Published: Mon 15 Mar 2004 11:25 AM
Centre for Biodiscovery
The Centre for Biodiscovery is one of Victoria University's applied research centres. The Centre has close to links with the Schools of Biological Sciences and Chemical & Physical Sciences and has joint research with staff in the Schools of Psychology and Mathematical & Computing Sciences.
The Centre is the sixth applied research centre to be established, after the establishment of the MacDiarmid Institute for Advanced Materials and Nanotechnology (now a Government-funded Centre for Research Excellence), the New Zealand Institute for Research on Ageing in February 2002, the Crime and Justice Research Centre in August 2002 and the Roy McKenzie Centre for the Study of Families in February 2003 and the Centre of Applied Cross-Cultural Psychology in October 2003. Under the University's strategic plan at least 10 applied research centres will be established to focus on areas of specialist research.
Projects completed or underway at the centre include discovery and design of anticancer drugs, searches for naturally-occurring pest control agents, plant proteins affecting food quality and reactivity, and protein targets for selection of disease resistance and productivity traits in livestock,
The Centre's core staff members are: Dr Bill Jordan (Centre Director), Dr Alan Clark, Dr John Miller and Dr Paul Teesdale-Spittle (School of Biological Sciences) and Dr Peter Northcote (School of Chemical & Physical Sciences).
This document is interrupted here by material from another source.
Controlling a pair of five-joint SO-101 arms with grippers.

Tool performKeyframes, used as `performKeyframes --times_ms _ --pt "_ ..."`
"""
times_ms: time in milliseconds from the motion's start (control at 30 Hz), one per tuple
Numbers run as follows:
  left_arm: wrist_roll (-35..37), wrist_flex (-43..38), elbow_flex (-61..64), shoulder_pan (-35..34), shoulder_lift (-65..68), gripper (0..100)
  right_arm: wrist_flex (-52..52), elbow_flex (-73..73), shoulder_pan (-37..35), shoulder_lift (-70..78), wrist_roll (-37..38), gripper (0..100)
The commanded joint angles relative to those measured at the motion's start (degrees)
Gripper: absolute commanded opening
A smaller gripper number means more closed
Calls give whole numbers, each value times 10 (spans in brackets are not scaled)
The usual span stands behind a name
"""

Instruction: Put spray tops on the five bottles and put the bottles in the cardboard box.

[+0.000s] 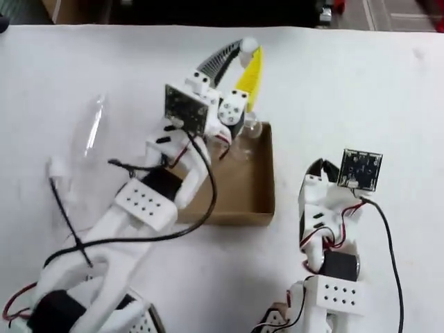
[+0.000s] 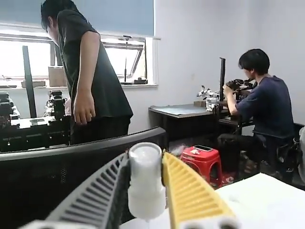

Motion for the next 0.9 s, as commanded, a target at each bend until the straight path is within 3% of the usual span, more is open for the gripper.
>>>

The Centre’s expertise is in discovery and design of biologically active molecules using natural product and synthetic chemistry, characterisation of the activity of biomolecules using cellular and molecular methods and in protein technology and proteomics.
Proteomics is one of the new technologies that has emerged to make use of the information gained from sequencing human and other genomes. Proteomics studies complex patterns of proteins and uses the information to decipher the genes that are responsible for normal and disease biology. Victoria University has been a leader in this research in New Zealand and is now a participant in the international human proteome project.
Centre for Biodiscovery projects are collaborative with several Crown Research Institutes and other research organisations in New Zealand including with AgResearch, Institute for Environmental Science and Research, Industrial Research Ltd, National Institute of Water and Atmospheric Sciences, ViaLactia Biosciences, Fonterra Research Centre and the Malaghan Institute of Medical Research.